About this task: Reproduce the listing below word for word and exclude any picture.

The records:
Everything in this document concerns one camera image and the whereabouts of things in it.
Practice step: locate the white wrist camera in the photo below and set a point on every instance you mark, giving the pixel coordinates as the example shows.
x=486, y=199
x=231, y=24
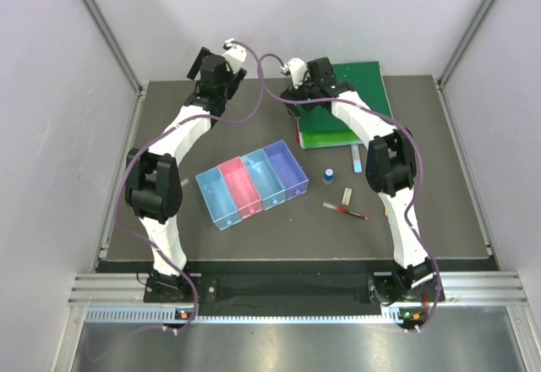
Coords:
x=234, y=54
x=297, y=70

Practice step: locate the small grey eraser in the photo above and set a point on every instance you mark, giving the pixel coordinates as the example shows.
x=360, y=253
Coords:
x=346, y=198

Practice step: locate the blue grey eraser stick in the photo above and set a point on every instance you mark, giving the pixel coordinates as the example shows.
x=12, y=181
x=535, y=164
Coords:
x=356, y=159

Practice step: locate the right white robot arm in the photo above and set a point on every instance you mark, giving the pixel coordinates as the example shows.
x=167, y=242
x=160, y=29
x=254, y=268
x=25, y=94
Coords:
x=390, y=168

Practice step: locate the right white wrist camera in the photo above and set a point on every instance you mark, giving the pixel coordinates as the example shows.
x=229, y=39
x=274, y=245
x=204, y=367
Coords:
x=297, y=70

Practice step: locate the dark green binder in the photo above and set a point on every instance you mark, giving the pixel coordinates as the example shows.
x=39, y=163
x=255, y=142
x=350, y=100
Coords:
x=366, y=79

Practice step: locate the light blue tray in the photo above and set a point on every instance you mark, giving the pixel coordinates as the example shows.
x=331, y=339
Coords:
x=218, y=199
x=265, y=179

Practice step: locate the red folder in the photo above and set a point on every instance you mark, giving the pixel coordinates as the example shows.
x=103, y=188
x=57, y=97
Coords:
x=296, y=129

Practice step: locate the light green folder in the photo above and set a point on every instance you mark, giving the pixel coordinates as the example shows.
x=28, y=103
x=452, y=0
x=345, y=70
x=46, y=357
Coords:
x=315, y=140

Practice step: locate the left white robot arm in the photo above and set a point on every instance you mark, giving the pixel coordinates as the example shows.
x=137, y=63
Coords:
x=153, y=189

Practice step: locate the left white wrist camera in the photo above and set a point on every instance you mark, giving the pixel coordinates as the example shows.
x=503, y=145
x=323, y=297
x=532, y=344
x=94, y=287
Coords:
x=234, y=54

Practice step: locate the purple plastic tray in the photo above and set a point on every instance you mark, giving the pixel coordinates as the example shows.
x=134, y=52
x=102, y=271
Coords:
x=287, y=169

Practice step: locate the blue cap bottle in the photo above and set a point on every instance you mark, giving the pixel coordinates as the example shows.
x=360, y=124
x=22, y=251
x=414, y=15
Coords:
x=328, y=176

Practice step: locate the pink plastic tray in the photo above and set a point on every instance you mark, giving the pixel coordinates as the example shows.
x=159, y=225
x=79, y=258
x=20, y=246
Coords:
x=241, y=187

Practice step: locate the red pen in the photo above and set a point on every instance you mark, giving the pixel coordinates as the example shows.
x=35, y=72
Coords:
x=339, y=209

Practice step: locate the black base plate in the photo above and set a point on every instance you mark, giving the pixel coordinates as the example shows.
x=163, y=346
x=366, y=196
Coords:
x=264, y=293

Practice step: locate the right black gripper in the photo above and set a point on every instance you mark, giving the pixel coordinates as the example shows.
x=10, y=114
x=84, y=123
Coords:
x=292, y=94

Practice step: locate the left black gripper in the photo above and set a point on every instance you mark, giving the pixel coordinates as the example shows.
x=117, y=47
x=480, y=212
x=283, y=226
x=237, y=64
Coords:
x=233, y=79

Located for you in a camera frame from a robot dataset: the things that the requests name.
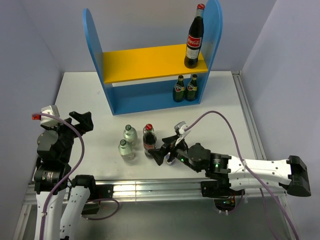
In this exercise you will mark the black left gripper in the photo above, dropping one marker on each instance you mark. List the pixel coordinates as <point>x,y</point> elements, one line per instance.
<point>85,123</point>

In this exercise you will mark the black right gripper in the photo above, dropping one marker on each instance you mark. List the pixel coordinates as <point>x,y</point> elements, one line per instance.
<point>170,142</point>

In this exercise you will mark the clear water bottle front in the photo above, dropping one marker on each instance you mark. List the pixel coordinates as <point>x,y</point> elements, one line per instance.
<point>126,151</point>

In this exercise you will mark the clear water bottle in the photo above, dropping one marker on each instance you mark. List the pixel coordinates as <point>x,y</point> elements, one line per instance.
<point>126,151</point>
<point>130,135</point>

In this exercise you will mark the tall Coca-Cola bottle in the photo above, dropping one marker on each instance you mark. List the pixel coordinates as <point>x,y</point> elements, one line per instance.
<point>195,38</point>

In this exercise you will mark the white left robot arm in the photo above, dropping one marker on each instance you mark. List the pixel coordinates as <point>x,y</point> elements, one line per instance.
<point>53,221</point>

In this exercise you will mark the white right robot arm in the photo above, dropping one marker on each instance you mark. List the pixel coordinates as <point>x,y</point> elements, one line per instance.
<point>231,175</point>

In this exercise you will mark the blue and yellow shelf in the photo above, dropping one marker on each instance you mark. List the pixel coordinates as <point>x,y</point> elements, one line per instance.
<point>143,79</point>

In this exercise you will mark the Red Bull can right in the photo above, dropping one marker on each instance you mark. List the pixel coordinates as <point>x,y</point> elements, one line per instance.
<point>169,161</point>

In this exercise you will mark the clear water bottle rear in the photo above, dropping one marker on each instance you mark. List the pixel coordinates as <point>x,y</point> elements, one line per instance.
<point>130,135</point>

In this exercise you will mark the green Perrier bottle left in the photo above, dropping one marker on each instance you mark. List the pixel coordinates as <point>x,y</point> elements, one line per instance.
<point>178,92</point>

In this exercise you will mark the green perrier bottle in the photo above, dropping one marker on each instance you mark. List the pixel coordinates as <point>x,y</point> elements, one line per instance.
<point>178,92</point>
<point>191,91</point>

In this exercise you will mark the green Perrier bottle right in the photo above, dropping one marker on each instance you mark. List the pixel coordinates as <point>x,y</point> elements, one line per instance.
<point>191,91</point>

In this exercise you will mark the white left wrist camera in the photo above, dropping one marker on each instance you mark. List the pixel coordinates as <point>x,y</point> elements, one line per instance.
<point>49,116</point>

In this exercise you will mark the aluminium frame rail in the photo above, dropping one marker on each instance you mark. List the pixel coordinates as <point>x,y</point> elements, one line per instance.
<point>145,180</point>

Result of this exercise:
Everything in this document concerns one camera image and the whereabouts of things in it.
Practice step: locate the white wrist camera in the photo below and set a point on every instance you mark, giving the pixel coordinates as the example shows.
x=486, y=199
x=231, y=24
Coords:
x=234, y=54
x=297, y=70

Practice step: locate the small grey eraser in the photo above and set a point on every instance you mark, giving the pixel coordinates as the example shows.
x=360, y=253
Coords:
x=346, y=198

Practice step: locate the blue grey eraser stick in the photo above and set a point on every instance you mark, giving the pixel coordinates as the example shows.
x=12, y=181
x=535, y=164
Coords:
x=356, y=159

Practice step: locate the right white robot arm in the photo above and set a point on every instance you mark, giving the pixel coordinates as the example shows.
x=167, y=242
x=160, y=29
x=254, y=268
x=25, y=94
Coords:
x=390, y=168

Practice step: locate the right white wrist camera in the photo above and set a point on every instance you mark, giving the pixel coordinates as the example shows.
x=229, y=39
x=274, y=245
x=204, y=367
Coords:
x=297, y=70

Practice step: locate the dark green binder in the photo above and set a point on every instance you mark, giving the pixel coordinates as the example shows.
x=39, y=163
x=255, y=142
x=350, y=100
Coords:
x=366, y=79

Practice step: locate the light blue tray in the photo above and set a point on every instance you mark, giving the pixel coordinates as the example shows.
x=331, y=339
Coords:
x=218, y=199
x=265, y=179

Practice step: locate the red folder in the photo above and set a point on every instance you mark, giving the pixel coordinates as the example shows.
x=103, y=188
x=57, y=97
Coords:
x=296, y=129

Practice step: locate the light green folder in the photo above and set a point on every instance you mark, giving the pixel coordinates as the example shows.
x=28, y=103
x=452, y=0
x=345, y=70
x=46, y=357
Coords:
x=315, y=140

Practice step: locate the left white robot arm in the photo above and set a point on every instance you mark, giving the pixel coordinates as the example shows.
x=137, y=63
Coords:
x=153, y=189

Practice step: locate the left white wrist camera in the photo above and set a point on every instance you mark, giving the pixel coordinates as the example shows.
x=503, y=145
x=323, y=297
x=532, y=344
x=94, y=287
Coords:
x=234, y=54

Practice step: locate the purple plastic tray in the photo above and set a point on every instance you mark, giving the pixel coordinates as the example shows.
x=134, y=52
x=102, y=271
Coords:
x=287, y=169

Practice step: locate the blue cap bottle in the photo above and set a point on every instance you mark, giving the pixel coordinates as the example shows.
x=360, y=124
x=22, y=251
x=414, y=15
Coords:
x=328, y=176

Practice step: locate the pink plastic tray in the photo above and set a point on every instance you mark, giving the pixel coordinates as the example shows.
x=159, y=225
x=79, y=258
x=20, y=246
Coords:
x=241, y=187

Practice step: locate the red pen in the photo above and set a point on every instance you mark, giving the pixel coordinates as the example shows.
x=35, y=72
Coords:
x=339, y=209

Practice step: locate the black base plate in the photo above and set a point on every instance you mark, giving the pixel coordinates as the example shows.
x=163, y=346
x=366, y=196
Coords:
x=264, y=293

Practice step: locate the right black gripper in the photo above and set a point on every instance you mark, giving the pixel coordinates as the example shows.
x=10, y=114
x=84, y=123
Coords:
x=292, y=94

Practice step: locate the left black gripper in the photo above and set a point on every instance you mark, giving the pixel coordinates as the example shows.
x=117, y=47
x=480, y=212
x=283, y=226
x=237, y=64
Coords:
x=233, y=79

Located for you in a camera frame from a robot dataset: the things that the requests name.
In this exercise you will mark the black left gripper in the photo above, dropping one marker on each instance you mark. List the pixel coordinates as <point>x,y</point> elements, one line per instance.
<point>85,123</point>

In this exercise you will mark the black right gripper in the photo above, dropping one marker on each instance you mark. List the pixel coordinates as <point>x,y</point> elements, one line per instance.
<point>170,142</point>

In this exercise you will mark the clear water bottle front in the photo above, dropping one marker on each instance you mark. List the pixel coordinates as <point>x,y</point> elements, one line per instance.
<point>126,151</point>

In this exercise you will mark the clear water bottle in the photo above, dropping one marker on each instance you mark. List the pixel coordinates as <point>x,y</point> elements, one line per instance.
<point>126,151</point>
<point>130,135</point>

In this exercise you will mark the tall Coca-Cola bottle in the photo above, dropping one marker on each instance you mark. List the pixel coordinates as <point>x,y</point> elements, one line per instance.
<point>195,38</point>

In this exercise you will mark the white left robot arm in the photo above, dropping one marker on each instance you mark. List the pixel coordinates as <point>x,y</point> elements, one line per instance.
<point>53,221</point>

In this exercise you will mark the white right robot arm in the photo above, dropping one marker on each instance you mark. List the pixel coordinates as <point>x,y</point> elements, one line per instance.
<point>231,175</point>

In this exercise you will mark the blue and yellow shelf in the photo above, dropping one marker on each instance you mark. List the pixel coordinates as <point>x,y</point> elements, one line per instance.
<point>143,79</point>

In this exercise you will mark the Red Bull can right in the photo above, dropping one marker on each instance you mark. List the pixel coordinates as <point>x,y</point> elements, one line per instance.
<point>169,161</point>

In this exercise you will mark the clear water bottle rear in the photo above, dropping one marker on each instance you mark. List the pixel coordinates as <point>x,y</point> elements, one line per instance.
<point>130,135</point>

In this exercise you will mark the green Perrier bottle left in the photo above, dropping one marker on each instance you mark. List the pixel coordinates as <point>x,y</point> elements, one line per instance.
<point>178,92</point>

In this exercise you will mark the green perrier bottle in the photo above, dropping one marker on each instance you mark. List the pixel coordinates as <point>x,y</point> elements, one line per instance.
<point>178,92</point>
<point>191,91</point>

In this exercise you will mark the green Perrier bottle right in the photo above, dropping one marker on each instance you mark. List the pixel coordinates as <point>x,y</point> elements, one line per instance.
<point>191,91</point>

In this exercise you will mark the white left wrist camera in the photo above, dropping one marker on each instance you mark. List the pixel coordinates as <point>x,y</point> elements, one line per instance.
<point>49,116</point>

In this exercise you will mark the aluminium frame rail in the photo above, dropping one marker on each instance you mark. List the pixel coordinates as <point>x,y</point> elements, one line per instance.
<point>145,180</point>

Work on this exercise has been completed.